» **TASK OBJECTIVE**: Search the data below for the string "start" and copy all lines where it shows up.

§

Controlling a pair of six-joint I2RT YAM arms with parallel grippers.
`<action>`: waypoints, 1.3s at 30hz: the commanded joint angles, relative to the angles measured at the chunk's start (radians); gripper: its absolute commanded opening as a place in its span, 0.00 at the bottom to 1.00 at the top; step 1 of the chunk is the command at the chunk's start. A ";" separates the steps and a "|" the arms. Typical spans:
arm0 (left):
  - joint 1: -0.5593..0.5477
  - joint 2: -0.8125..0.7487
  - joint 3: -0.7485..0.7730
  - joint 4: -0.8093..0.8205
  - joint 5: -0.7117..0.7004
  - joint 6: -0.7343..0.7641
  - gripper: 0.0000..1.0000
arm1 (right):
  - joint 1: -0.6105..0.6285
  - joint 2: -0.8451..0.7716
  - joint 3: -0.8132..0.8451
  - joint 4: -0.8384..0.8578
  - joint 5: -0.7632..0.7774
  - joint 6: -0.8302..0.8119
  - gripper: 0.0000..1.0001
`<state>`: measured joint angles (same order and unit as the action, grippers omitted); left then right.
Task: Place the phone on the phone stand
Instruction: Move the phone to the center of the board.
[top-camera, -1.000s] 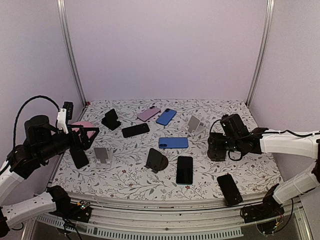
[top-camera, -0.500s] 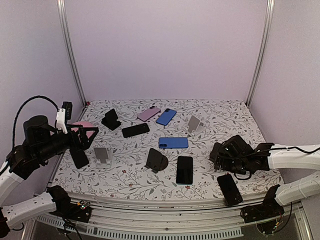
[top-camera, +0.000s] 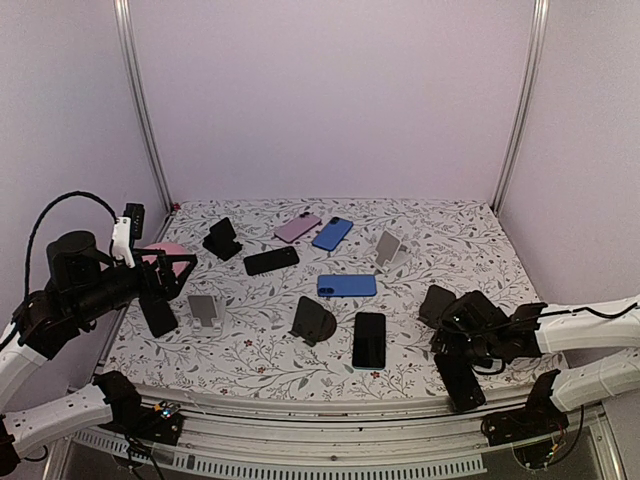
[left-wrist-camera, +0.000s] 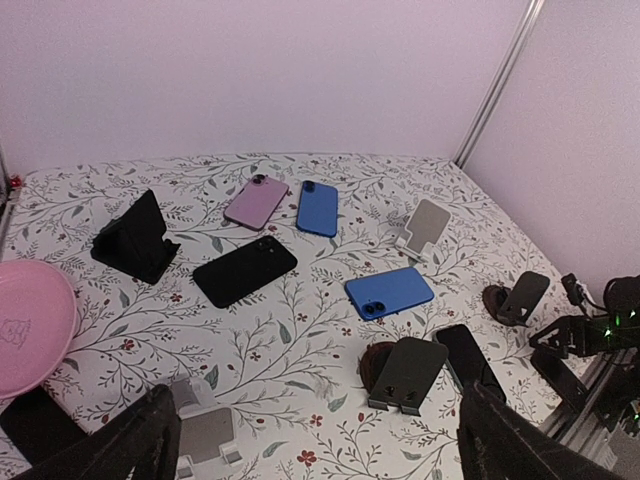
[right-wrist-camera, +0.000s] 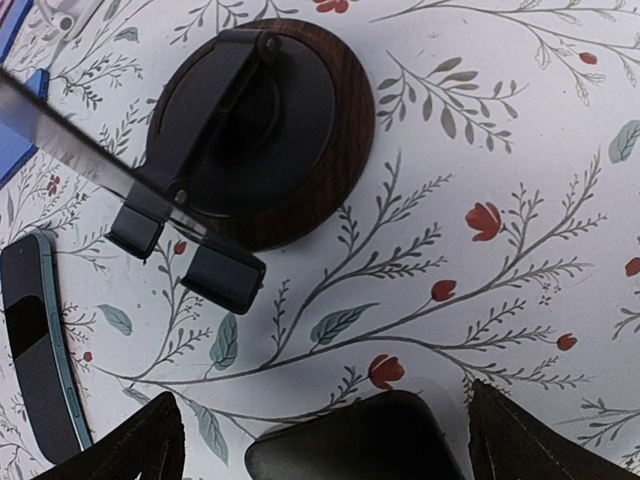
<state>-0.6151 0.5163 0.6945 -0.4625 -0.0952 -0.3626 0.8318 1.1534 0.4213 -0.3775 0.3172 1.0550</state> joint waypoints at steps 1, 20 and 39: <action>-0.002 -0.010 -0.006 0.009 -0.003 0.002 0.97 | 0.062 0.057 -0.014 0.047 -0.050 0.053 0.99; -0.003 -0.014 -0.006 0.011 0.003 0.004 0.97 | 0.271 0.226 0.191 -0.127 0.065 0.189 0.99; -0.003 -0.015 -0.007 0.012 0.001 0.002 0.97 | 0.272 0.125 0.268 -0.622 0.023 0.661 0.99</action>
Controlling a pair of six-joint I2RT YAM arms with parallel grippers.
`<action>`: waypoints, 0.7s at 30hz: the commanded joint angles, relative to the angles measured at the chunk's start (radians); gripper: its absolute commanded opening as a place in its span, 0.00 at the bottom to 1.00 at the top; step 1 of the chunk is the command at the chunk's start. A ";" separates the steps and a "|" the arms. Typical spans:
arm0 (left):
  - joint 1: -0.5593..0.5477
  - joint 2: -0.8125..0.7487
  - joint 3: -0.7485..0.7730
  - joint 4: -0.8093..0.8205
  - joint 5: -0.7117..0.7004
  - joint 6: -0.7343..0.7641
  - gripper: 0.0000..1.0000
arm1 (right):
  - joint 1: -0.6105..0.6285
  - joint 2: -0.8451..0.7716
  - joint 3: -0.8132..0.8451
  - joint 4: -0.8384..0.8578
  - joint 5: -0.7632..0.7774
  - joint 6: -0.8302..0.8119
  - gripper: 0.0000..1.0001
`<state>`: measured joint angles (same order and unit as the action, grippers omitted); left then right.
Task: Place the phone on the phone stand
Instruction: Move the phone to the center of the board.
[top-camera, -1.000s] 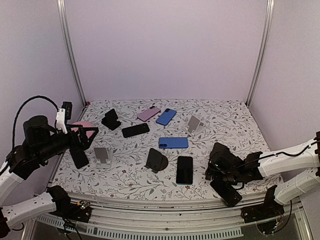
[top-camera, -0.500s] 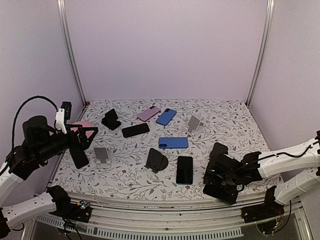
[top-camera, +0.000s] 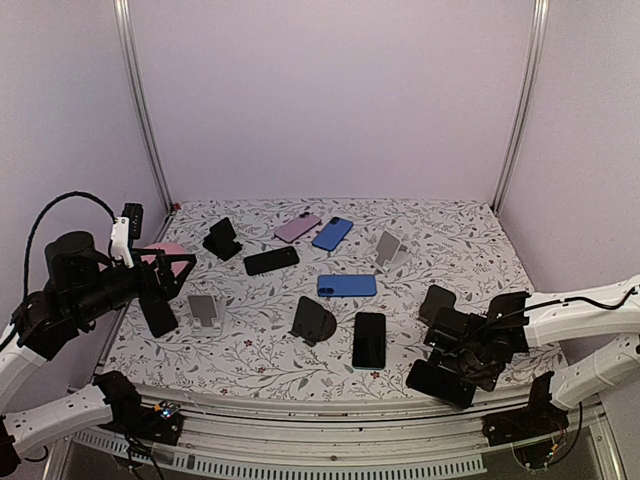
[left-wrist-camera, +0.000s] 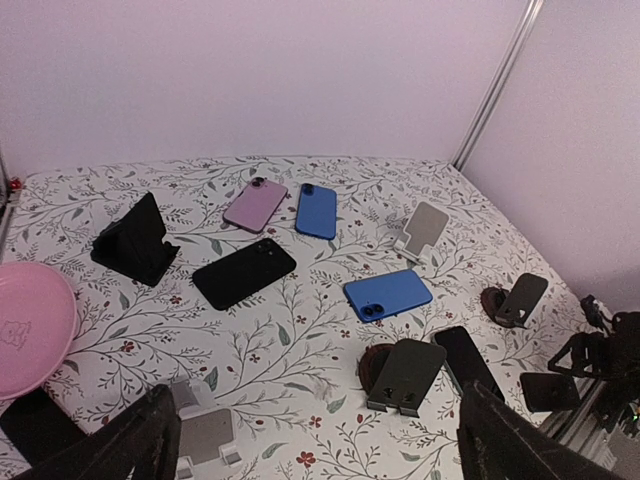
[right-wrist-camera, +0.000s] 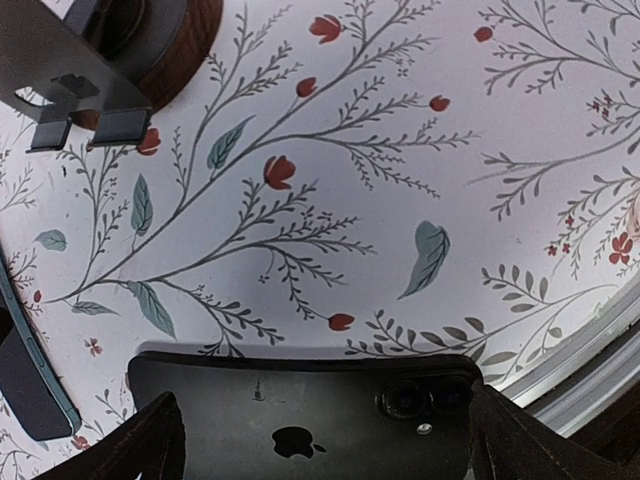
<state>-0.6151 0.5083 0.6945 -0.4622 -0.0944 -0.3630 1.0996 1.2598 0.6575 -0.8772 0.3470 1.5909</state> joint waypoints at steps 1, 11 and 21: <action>-0.002 -0.007 -0.007 0.011 0.000 0.003 0.97 | 0.003 0.014 0.026 -0.104 -0.014 0.121 0.99; -0.003 -0.010 -0.007 0.013 0.003 0.004 0.97 | 0.002 -0.093 -0.113 0.065 -0.064 0.148 0.99; -0.003 -0.009 -0.007 0.013 -0.001 0.002 0.97 | -0.006 0.018 -0.092 0.232 -0.111 0.077 0.99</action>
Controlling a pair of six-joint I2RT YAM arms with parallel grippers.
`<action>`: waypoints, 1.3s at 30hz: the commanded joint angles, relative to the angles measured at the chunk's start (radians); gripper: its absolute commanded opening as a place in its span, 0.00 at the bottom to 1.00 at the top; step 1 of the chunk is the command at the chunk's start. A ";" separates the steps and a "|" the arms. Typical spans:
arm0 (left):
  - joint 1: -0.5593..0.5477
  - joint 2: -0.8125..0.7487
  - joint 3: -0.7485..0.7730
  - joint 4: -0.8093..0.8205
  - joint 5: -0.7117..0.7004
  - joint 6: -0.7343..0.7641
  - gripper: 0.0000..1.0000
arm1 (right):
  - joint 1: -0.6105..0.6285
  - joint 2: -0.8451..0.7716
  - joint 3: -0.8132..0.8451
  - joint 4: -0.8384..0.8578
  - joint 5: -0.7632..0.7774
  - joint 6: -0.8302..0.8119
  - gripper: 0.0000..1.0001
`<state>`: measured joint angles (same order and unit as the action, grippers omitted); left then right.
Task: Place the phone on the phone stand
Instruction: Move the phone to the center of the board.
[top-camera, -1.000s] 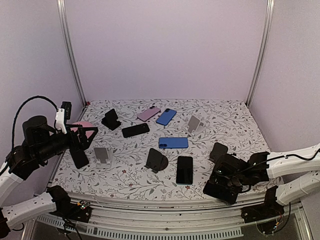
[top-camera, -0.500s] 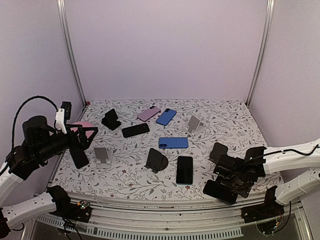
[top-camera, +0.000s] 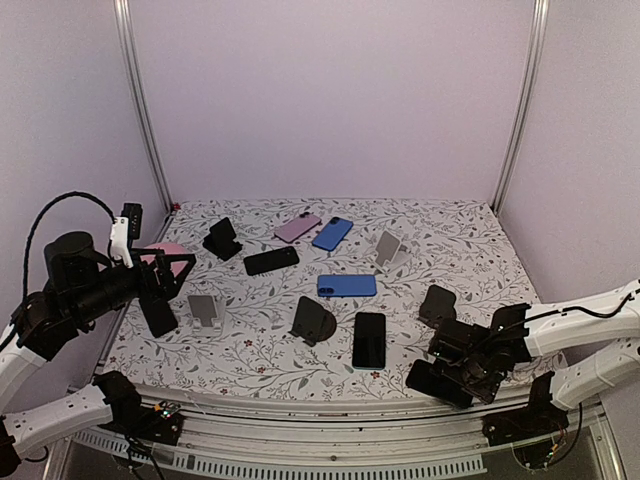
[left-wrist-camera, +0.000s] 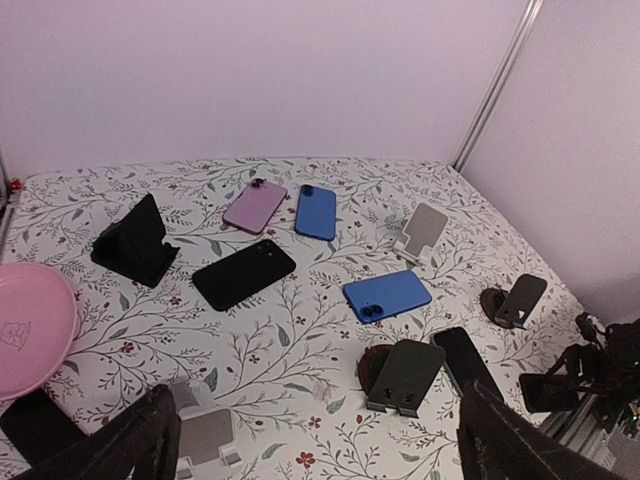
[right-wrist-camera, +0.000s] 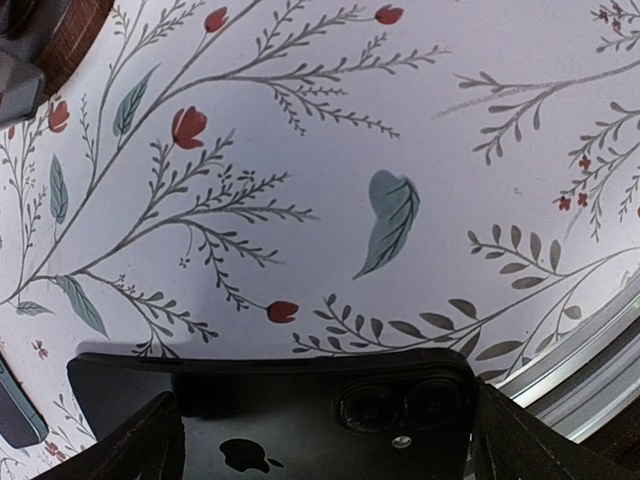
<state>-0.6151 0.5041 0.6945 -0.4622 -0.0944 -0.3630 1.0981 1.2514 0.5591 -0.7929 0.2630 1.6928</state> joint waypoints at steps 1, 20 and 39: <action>-0.003 -0.006 -0.007 0.013 -0.002 0.002 0.97 | -0.006 0.033 0.021 0.157 -0.020 -0.034 0.99; -0.003 -0.009 -0.007 0.013 0.000 0.006 0.97 | -0.138 0.192 0.252 0.189 -0.067 -0.258 0.99; -0.002 0.002 -0.007 0.011 -0.008 0.001 0.97 | 0.031 0.293 0.191 0.383 -0.169 -0.009 0.99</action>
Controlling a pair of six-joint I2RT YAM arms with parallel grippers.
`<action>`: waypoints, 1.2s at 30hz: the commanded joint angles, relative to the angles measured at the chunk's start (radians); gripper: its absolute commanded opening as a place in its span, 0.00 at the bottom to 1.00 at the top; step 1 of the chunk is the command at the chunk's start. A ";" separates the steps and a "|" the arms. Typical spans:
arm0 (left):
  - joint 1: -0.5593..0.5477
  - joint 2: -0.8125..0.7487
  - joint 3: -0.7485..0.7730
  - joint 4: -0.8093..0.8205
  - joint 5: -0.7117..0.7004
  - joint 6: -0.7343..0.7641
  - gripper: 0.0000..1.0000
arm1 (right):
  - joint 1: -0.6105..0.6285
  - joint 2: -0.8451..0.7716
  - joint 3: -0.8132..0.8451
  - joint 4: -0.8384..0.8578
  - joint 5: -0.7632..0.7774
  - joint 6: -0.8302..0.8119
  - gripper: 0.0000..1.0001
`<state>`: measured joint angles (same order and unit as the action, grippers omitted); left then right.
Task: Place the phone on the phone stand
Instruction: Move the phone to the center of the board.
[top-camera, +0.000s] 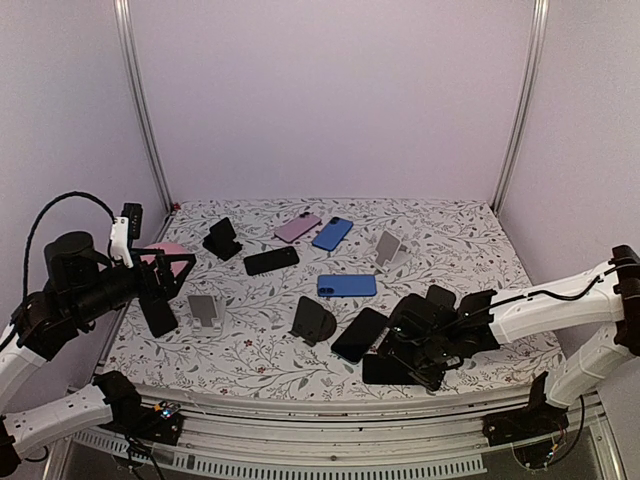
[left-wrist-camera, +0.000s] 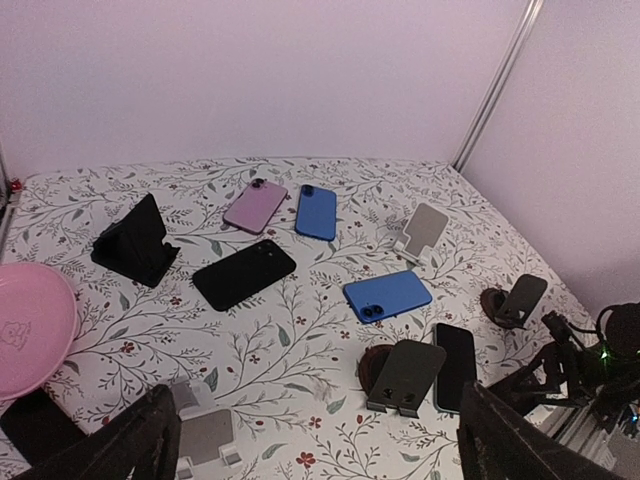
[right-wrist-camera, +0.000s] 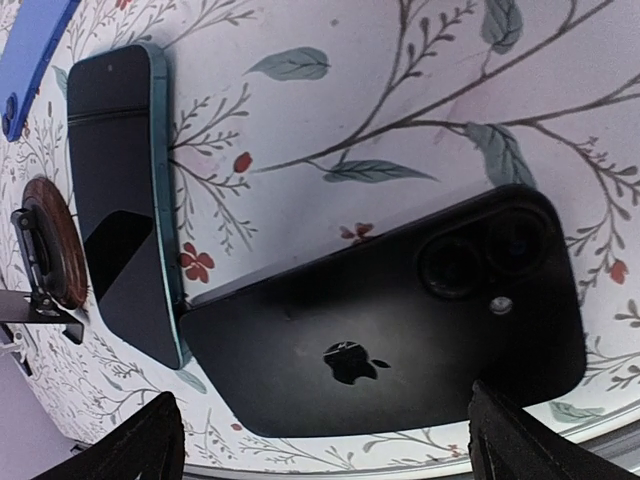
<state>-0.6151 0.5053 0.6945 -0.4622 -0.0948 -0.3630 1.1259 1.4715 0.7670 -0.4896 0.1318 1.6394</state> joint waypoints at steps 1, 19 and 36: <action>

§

» **THE COMPLETED TASK**:
`<action>`: waypoints, 1.3s at 30hz: the commanded joint angles, relative to the angles measured at the chunk's start (radians); gripper: its absolute commanded opening as a place in its span, 0.00 at the bottom to 1.00 at the top; step 1 of the chunk is the command at the chunk's start. A ";" separates the steps and a "|" the arms. Typical spans:
`<action>`: waypoints, 0.7s at 30hz: the commanded joint angles, relative to the angles measured at the chunk's start (radians); gripper: its absolute commanded opening as a place in its span, 0.00 at the bottom to 1.00 at the top; step 1 of the chunk is the command at the chunk's start. A ";" separates the steps and a "|" the arms. Typical spans:
`<action>`: waypoints, 1.3s at 30hz: the commanded joint angles, relative to the angles measured at the chunk's start (radians); gripper: its absolute commanded opening as a place in its span, 0.00 at the bottom to 1.00 at the top; step 1 of the chunk is the command at the chunk's start. A ";" separates the steps and a "|" the arms. Typical spans:
`<action>`: waypoints, 1.2s at 30hz: the commanded joint angles, relative to the angles measured at the chunk's start (radians); gripper: its absolute commanded opening as a place in its span, 0.00 at the bottom to 1.00 at the top; step 1 of the chunk is the command at the chunk's start. A ";" separates the steps and a "|" the arms. Typical spans:

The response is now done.